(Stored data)

◆ ◆ ◆ ◆

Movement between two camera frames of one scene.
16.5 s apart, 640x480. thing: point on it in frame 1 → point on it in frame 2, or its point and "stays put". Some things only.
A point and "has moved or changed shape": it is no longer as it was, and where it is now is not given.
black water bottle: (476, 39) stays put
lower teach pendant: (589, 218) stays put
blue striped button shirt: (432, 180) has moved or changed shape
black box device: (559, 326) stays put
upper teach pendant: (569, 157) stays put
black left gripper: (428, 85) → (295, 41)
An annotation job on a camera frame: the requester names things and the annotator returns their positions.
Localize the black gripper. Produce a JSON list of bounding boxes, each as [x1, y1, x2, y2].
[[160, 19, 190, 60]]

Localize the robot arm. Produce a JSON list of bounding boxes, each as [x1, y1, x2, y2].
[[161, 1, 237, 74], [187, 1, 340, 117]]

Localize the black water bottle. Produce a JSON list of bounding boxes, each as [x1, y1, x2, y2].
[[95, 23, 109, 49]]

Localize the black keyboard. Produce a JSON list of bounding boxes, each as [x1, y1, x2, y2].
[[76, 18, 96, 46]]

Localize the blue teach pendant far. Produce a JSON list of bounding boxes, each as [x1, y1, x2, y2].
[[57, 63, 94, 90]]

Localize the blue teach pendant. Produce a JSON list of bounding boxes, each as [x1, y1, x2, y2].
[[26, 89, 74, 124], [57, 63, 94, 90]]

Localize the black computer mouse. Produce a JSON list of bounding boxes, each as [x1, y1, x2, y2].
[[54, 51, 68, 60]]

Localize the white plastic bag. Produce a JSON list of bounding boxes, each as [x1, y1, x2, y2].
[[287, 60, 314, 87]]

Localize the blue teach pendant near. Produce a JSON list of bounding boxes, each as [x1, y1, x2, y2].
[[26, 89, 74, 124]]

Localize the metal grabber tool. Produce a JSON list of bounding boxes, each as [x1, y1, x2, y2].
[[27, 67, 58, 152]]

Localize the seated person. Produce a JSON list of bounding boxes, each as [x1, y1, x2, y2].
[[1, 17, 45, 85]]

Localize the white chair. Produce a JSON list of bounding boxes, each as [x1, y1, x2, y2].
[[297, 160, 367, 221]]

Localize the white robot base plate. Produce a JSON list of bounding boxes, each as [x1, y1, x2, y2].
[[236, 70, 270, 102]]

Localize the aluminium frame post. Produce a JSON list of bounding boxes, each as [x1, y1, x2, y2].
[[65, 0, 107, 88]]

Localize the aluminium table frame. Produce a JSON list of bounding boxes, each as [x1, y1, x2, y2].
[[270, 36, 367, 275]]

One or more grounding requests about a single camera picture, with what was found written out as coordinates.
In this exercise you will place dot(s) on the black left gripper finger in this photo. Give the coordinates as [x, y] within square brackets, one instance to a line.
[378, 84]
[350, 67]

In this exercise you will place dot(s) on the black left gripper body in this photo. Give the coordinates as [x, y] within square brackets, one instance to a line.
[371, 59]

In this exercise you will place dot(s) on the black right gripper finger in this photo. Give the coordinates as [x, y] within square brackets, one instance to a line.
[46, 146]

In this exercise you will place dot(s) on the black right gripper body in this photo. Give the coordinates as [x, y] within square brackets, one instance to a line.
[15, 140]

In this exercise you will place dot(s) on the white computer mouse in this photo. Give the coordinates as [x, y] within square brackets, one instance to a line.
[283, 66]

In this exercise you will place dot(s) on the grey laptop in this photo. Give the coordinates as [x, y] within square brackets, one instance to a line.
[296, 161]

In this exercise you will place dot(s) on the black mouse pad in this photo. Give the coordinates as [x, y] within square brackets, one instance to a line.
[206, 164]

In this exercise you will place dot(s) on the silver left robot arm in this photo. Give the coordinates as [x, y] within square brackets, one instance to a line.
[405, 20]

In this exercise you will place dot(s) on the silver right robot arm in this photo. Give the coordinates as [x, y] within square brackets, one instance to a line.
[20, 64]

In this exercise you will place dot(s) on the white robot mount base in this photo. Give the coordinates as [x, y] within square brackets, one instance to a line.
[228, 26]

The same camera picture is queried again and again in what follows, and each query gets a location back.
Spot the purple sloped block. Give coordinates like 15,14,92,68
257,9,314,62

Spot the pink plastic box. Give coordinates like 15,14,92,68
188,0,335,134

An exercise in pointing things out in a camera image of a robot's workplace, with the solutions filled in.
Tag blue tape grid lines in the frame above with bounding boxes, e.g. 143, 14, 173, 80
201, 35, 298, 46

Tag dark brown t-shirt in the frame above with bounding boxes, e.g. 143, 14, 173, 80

◆ ◆ ◆ ◆

- [Aim of the task]:
In your answer, reproduce every entry exactly as it was written.

- [Your response]:
Movement between two camera frames of one scene.
16.5 s apart, 640x480. thing: point on it in frame 1 → point on it in frame 2, or its point and "stays put". Some things only.
A point and "has moved or changed shape": it is no longer as it was, and where it is now is not given.
black water bottle: (476, 39) stays put
lower teach pendant: (589, 218) stays put
blue striped button shirt: (432, 180) has moved or changed shape
black box device: (559, 326) stays put
upper teach pendant: (569, 157) stays put
black left gripper: (428, 85) → (295, 41)
An annotation job on a camera frame: the requester names things and the annotator returns their positions.
Localize the black gripper. Produce a JSON list of bounding boxes, each as [x1, y1, x2, y2].
[[160, 19, 190, 60]]

Localize the robot arm. Produce a JSON list of bounding boxes, each as [x1, y1, x2, y2].
[[161, 1, 237, 74], [187, 1, 340, 117]]

Localize the black water bottle. Produce a JSON list of bounding boxes, each as [x1, y1, x2, y2].
[[95, 23, 109, 49]]

Localize the black keyboard. Produce a JSON list of bounding boxes, each as [x1, y1, x2, y2].
[[76, 18, 96, 46]]

Localize the blue teach pendant far. Produce a JSON list of bounding boxes, each as [x1, y1, x2, y2].
[[57, 63, 94, 90]]

Localize the blue teach pendant. Produce a JSON list of bounding boxes, each as [x1, y1, x2, y2].
[[26, 89, 74, 124], [57, 63, 94, 90]]

Localize the black computer mouse. Produce a JSON list of bounding boxes, each as [x1, y1, x2, y2].
[[54, 51, 68, 60]]

Localize the white plastic bag. Produce a JSON list of bounding boxes, each as [x1, y1, x2, y2].
[[287, 60, 314, 87]]

Localize the blue teach pendant near. Produce a JSON list of bounding boxes, each as [x1, y1, x2, y2].
[[26, 89, 74, 124]]

Localize the metal grabber tool. Produce a JSON list of bounding boxes, each as [x1, y1, x2, y2].
[[27, 67, 58, 152]]

Localize the seated person. Produce a JSON list of bounding boxes, each as [x1, y1, x2, y2].
[[1, 17, 45, 85]]

Localize the white chair. Produce a JSON list of bounding boxes, each as [x1, y1, x2, y2].
[[297, 160, 367, 221]]

Localize the white robot base plate. Produce a JSON list of bounding boxes, each as [x1, y1, x2, y2].
[[236, 70, 270, 102]]

Localize the aluminium frame post. Produce a JSON list of bounding boxes, each as [x1, y1, x2, y2].
[[65, 0, 107, 88]]

Localize the aluminium table frame. Produce a JSON list of bounding boxes, each as [x1, y1, x2, y2].
[[270, 36, 367, 275]]

One or more grounding requests about a single camera picture, with what was found written out as coordinates.
In this exercise you will place dot(s) on the black left gripper finger in this photo. Give the coordinates as [x, y] within square brackets, one instance to a line.
[378, 84]
[350, 67]

In this exercise you will place dot(s) on the black left gripper body in this photo. Give the coordinates as [x, y] within square brackets, one instance to a line.
[371, 59]

In this exercise you will place dot(s) on the black right gripper finger in this photo. Give the coordinates as [x, y] within square brackets, one instance to a line.
[46, 146]

In this exercise you will place dot(s) on the black right gripper body in this photo. Give the coordinates as [x, y] within square brackets, one instance to a line.
[15, 140]

In this exercise you will place dot(s) on the white computer mouse in this photo. Give the coordinates as [x, y] within square brackets, one instance to a line.
[283, 66]

In this exercise you will place dot(s) on the grey laptop in this photo. Give the coordinates as [x, y] within square brackets, one instance to a line.
[296, 161]

In this exercise you will place dot(s) on the black mouse pad in this photo. Give the coordinates as [x, y] within square brackets, one instance to a line.
[206, 164]

In this exercise you will place dot(s) on the silver left robot arm in this photo. Give the coordinates as [x, y] within square brackets, one instance to a line.
[405, 20]

In this exercise you will place dot(s) on the silver right robot arm in this photo. Give the coordinates as [x, y] within square brackets, one instance to a line.
[20, 64]

In this exercise you will place dot(s) on the white robot mount base in this photo. Give the coordinates as [x, y] within square brackets, one instance to a line.
[228, 26]

The same camera picture is queried again and again in what follows, and each query gets a location back.
Spot the purple sloped block. Give coordinates like 15,14,92,68
257,9,314,62

Spot the pink plastic box. Give coordinates like 15,14,92,68
188,0,335,134

An exercise in pointing things out in a camera image of a robot's workplace, with the solutions filled in.
Tag blue tape grid lines in the frame above with bounding boxes, e.g. 143, 14, 173, 80
201, 35, 298, 46

Tag dark brown t-shirt in the frame above with bounding boxes, e.g. 143, 14, 173, 80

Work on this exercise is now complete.